An exact transcription of every entry is required, with the images left out.

[Records shown Boundary: Start]

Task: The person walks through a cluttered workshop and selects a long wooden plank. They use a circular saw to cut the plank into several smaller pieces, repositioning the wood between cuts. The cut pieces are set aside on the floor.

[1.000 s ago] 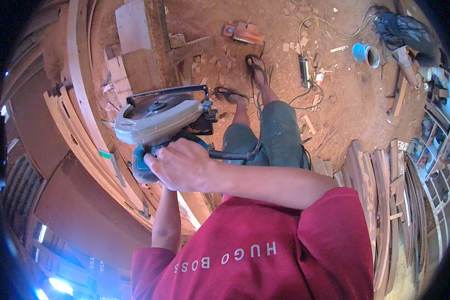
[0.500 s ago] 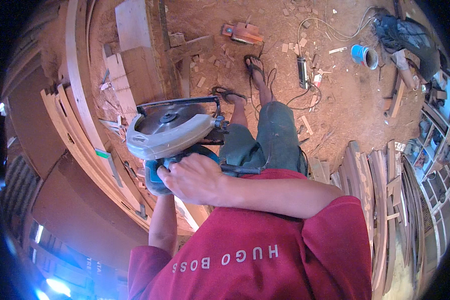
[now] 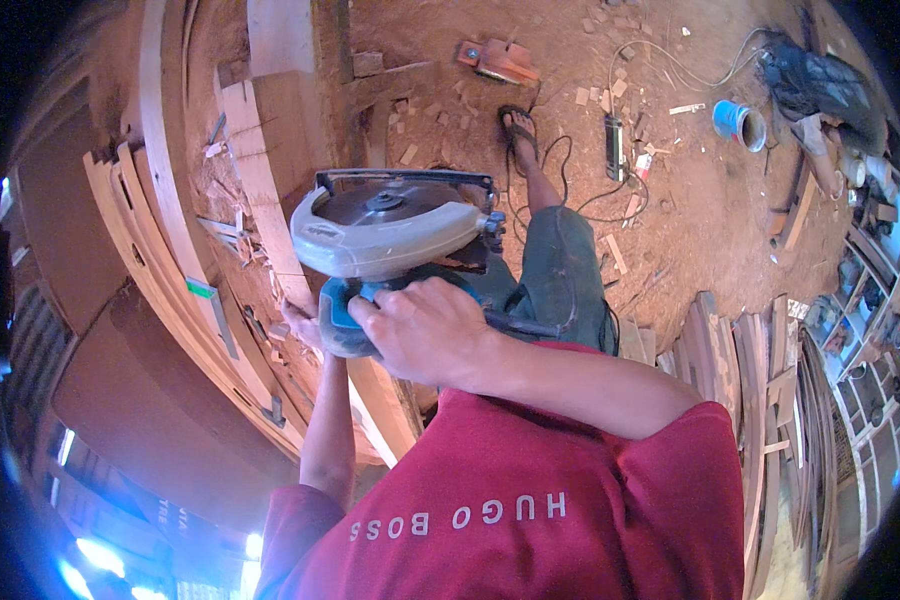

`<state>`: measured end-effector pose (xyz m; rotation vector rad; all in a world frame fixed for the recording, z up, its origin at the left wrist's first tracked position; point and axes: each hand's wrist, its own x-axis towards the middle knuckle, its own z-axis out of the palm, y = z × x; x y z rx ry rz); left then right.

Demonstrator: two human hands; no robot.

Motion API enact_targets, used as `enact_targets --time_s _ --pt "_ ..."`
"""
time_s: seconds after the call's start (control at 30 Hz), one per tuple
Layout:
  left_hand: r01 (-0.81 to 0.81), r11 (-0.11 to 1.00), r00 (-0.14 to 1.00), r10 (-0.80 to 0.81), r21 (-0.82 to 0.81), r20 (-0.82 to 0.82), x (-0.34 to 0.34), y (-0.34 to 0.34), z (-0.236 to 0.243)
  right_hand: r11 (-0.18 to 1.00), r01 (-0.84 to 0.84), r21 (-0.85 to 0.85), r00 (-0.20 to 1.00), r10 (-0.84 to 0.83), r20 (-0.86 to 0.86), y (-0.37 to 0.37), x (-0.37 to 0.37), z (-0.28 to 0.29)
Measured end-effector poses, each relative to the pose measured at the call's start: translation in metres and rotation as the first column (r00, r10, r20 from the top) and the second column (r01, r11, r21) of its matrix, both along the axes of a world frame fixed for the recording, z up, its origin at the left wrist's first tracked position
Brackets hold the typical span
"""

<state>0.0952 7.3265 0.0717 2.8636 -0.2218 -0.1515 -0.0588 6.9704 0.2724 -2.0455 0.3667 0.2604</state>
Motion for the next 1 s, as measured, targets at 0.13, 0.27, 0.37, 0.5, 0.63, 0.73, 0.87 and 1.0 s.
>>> enact_targets --time_s 0.13,0.27,0.37,0.5,0.63,0.73,0.87,1.0 --pt "0.139 0.988 0.990 -0.140 0.059 0.013 -0.009 -0.040 0.043 0.999 0.039 -0.008 0.999 -0.039 -0.001 -0.011 -0.005 0.002" --pt "0.161 0.987 0.987 -0.161 -0.019 -0.019 0.000 -0.039 0.047 0.998 0.063 -0.012 0.997 -0.063 -0.043 -0.022 -0.013 0.005" --pt "0.159 0.976 0.969 -0.184 -0.151 -0.167 0.031 -0.015 0.048 0.997 0.071 -0.011 0.993 -0.072 -0.090 -0.027 -0.014 0.010" --pt "0.020 0.937 0.888 -0.177 -0.349 -0.425 0.064 -0.011 0.058 0.995 0.087 -0.038 0.990 -0.091 -0.108 -0.029 -0.014 0.011" --pt "-0.077 0.921 0.834 -0.150 -0.381 -0.532 0.083 0.004 0.049 0.995 0.093 -0.046 0.991 -0.097 -0.089 -0.029 -0.013 0.010" --pt "-0.132 0.932 0.789 -0.107 -0.338 -0.604 0.091 -0.004 0.057 0.993 0.105 -0.055 0.992 -0.108 -0.070 -0.027 -0.012 0.008" --pt "-0.160 0.910 0.758 -0.135 -0.383 -0.638 0.099 0.010 0.048 0.994 0.092 -0.062 0.994 -0.095 -0.048 -0.022 -0.008 0.010" --pt "-0.173 0.903 0.733 -0.148 -0.393 -0.664 0.105 0.008 0.051 0.995 0.069 -0.067 0.995 -0.074 -0.069 -0.017 -0.004 0.013"
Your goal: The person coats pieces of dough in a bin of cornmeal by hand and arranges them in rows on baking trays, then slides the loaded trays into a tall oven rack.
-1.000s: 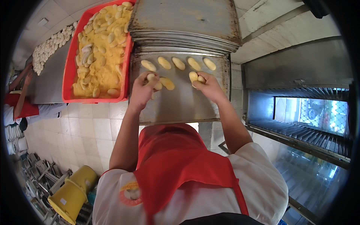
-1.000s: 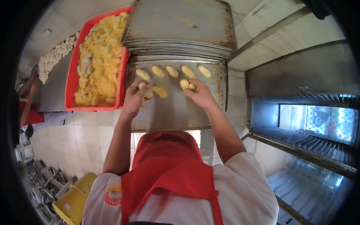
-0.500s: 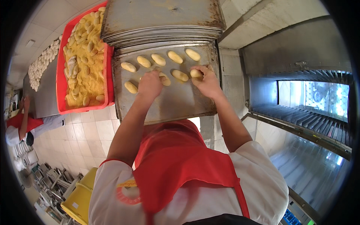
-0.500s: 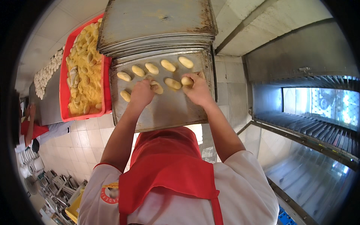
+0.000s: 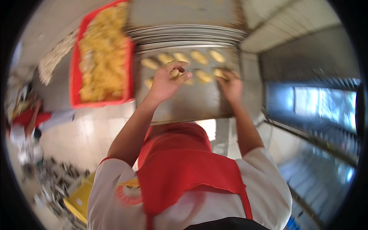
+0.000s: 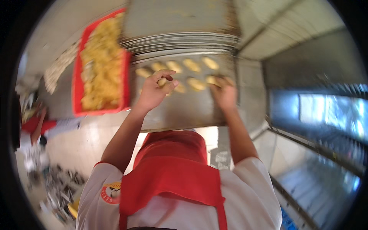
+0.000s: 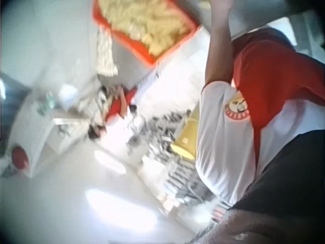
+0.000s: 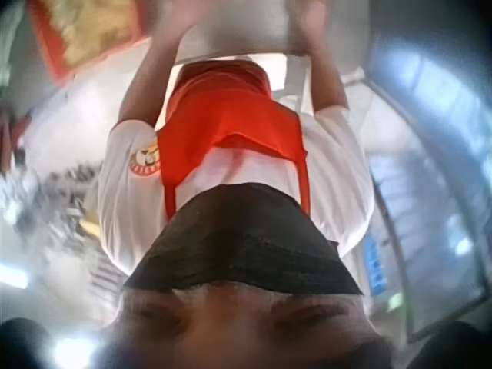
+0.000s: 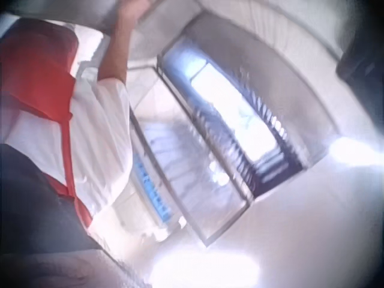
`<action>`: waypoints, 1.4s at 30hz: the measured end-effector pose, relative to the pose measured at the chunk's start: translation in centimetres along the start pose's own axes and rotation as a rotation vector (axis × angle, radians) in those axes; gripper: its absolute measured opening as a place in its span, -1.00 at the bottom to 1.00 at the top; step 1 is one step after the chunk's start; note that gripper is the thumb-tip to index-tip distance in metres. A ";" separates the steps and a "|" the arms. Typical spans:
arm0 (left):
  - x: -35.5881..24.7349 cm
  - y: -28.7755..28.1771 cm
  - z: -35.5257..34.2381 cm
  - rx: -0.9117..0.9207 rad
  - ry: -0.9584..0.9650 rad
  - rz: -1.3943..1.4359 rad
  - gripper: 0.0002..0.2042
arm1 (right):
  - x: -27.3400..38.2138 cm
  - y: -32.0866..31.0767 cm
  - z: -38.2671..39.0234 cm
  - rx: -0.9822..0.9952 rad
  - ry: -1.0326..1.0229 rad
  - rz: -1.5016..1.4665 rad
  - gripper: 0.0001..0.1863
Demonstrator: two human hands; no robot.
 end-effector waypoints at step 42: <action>16.3 -42.9 11.4 -0.251 -0.068 1.144 -0.64 | 45.9 27.6 -12.0 0.418 -0.073 0.229 -0.43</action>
Point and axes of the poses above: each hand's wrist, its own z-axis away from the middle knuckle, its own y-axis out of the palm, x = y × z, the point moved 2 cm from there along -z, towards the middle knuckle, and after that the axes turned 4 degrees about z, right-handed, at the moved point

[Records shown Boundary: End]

→ Solution to the problem:
Task: The person walks through a cluttered workshop and selects a long wooden plank. They use a circular saw to cut the plank into several smaller pieces, repositioning the wood between cuts. The cut pieces are set aside on the floor.

[1.000 s ago] 
[0.500 s ago] 
[now] 

`<state>`: measured end-effector pose (xyz m; rotation vector rad; all in a world frame fixed for the recording, z up, its origin at the left wrist's first tracked position; point and axes: each hand's wrist, its own x-axis towards the middle knuckle, its own z-axis out of the palm, y = z × x; x y z rx ry rz); left then right.

Demonstrator: two human hands; no robot.

Motion API enact_targets, used as `enact_targets --time_s _ --pt "_ ..."`
"""
time_s: seconds after the call's start (control at 30 Hz), one per tuple
Layout:
  left_hand: r01 (-0.81 to 0.81), r11 (-0.11 to 1.00), r00 (-0.14 to 1.00), r10 (-0.80 to 0.81), r21 (-0.82 to 0.81), r20 (-0.82 to 0.82), x (-0.34 to 0.34), y (-0.34 to 0.34), z (-0.236 to 0.243)
  right_hand: r11 (-0.18 to 1.00), r01 (-0.84 to 0.84), r21 (-0.85 to 0.85), r00 (-0.20 to 1.00), r10 (-0.84 to 0.83), r20 (-0.86 to 0.86), y (-0.37 to 0.37), x (-0.37 to 0.37), z (-0.28 to 0.29)
Measured end-effector poses, each relative to the pose measured at the call's start: translation in metres and rotation as the first column (r00, r10, r20 from the top) and the second column (r01, r11, r21) of its matrix, both along the axes of a world frame fixed for the recording, z up, its origin at the left wrist's first tracked position
Brackets hold the typical span
"""

<state>0.0952 7.3265 0.0717 2.8636 -0.2218 -0.1515 -0.0588 6.9704 0.2724 -2.0455 0.3667 0.2604</state>
Motion for the next 1 s, as measured, targets at 0.13, 0.27, 0.37, 0.5, 0.63, 0.73, 0.87 and 1.0 s.
>>> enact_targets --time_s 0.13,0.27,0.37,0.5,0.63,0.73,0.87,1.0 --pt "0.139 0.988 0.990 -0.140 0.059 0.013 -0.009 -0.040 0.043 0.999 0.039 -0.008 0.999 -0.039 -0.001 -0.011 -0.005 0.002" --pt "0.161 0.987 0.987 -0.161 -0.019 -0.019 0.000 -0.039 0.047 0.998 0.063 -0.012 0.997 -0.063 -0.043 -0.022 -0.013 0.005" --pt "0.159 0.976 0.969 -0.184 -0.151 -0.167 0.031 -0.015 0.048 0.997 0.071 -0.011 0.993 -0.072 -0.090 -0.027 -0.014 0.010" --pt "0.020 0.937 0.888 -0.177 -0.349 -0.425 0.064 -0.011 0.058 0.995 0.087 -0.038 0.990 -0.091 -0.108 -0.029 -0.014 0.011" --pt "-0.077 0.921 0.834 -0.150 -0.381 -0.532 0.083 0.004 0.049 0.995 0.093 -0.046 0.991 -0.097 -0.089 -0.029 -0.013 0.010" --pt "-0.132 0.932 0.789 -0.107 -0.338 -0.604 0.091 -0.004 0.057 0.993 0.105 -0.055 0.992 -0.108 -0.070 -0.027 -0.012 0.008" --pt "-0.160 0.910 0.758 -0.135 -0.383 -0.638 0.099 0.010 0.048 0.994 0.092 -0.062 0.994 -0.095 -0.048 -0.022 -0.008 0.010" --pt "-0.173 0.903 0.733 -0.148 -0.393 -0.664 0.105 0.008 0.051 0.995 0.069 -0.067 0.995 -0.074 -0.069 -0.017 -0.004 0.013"
Your goal: The person coats pieces of dough in a bin of cornmeal by hand and arranges them in rows on baking trays, then slides the loaded trays into a tall oven rack.
-1.000s: 
-1.000s: 
-0.500s: 
-0.500s: 
+0.000s: 
+0.000s: 
+0.000s: 
+0.000s: 
+0.000s: 
`<action>`: waypoints, 1.4s at 30hz: the measured end-effector pose, relative to the pose measured at the chunk's start: translation in centimetres along the start pose's own axes and rotation as a rotation vector (axis × angle, radians) in those axes; gripper: its absolute measured opening as a place in its span, -1.00 at the bottom to 1.00 at the top; step 1 is one step after the chunk's start; note that gripper is the thumb-tip to index-tip distance in metres. A ";" separates the steps and a "|" the arms. Typical spans:
arm0 (left):
  - x: -35.5881..24.7349 cm
  - y: -28.7755..28.1771 cm
  - z: -35.5257..34.2381 cm
  - rx: -0.9117..0.9207 rad
  - ry: -0.9584..0.9650 rad
  - rz: -1.3943..1.4359 rad
  - gripper: 0.0002..0.2042
arm1 (right):
  - x: -27.3400..38.2138 cm
  - y: -32.0866..31.0767 cm
  - z: -38.2671..39.0234 cm
  - rx: -0.9822..0.9952 rad
  - ry: -1.0326..1.0229 rad
  - rz: -1.5016..1.4665 rad
  - gripper: 0.0001..0.1863
Demonstrator: two human hands; no robot.
 end-effector waypoints at step 42: <action>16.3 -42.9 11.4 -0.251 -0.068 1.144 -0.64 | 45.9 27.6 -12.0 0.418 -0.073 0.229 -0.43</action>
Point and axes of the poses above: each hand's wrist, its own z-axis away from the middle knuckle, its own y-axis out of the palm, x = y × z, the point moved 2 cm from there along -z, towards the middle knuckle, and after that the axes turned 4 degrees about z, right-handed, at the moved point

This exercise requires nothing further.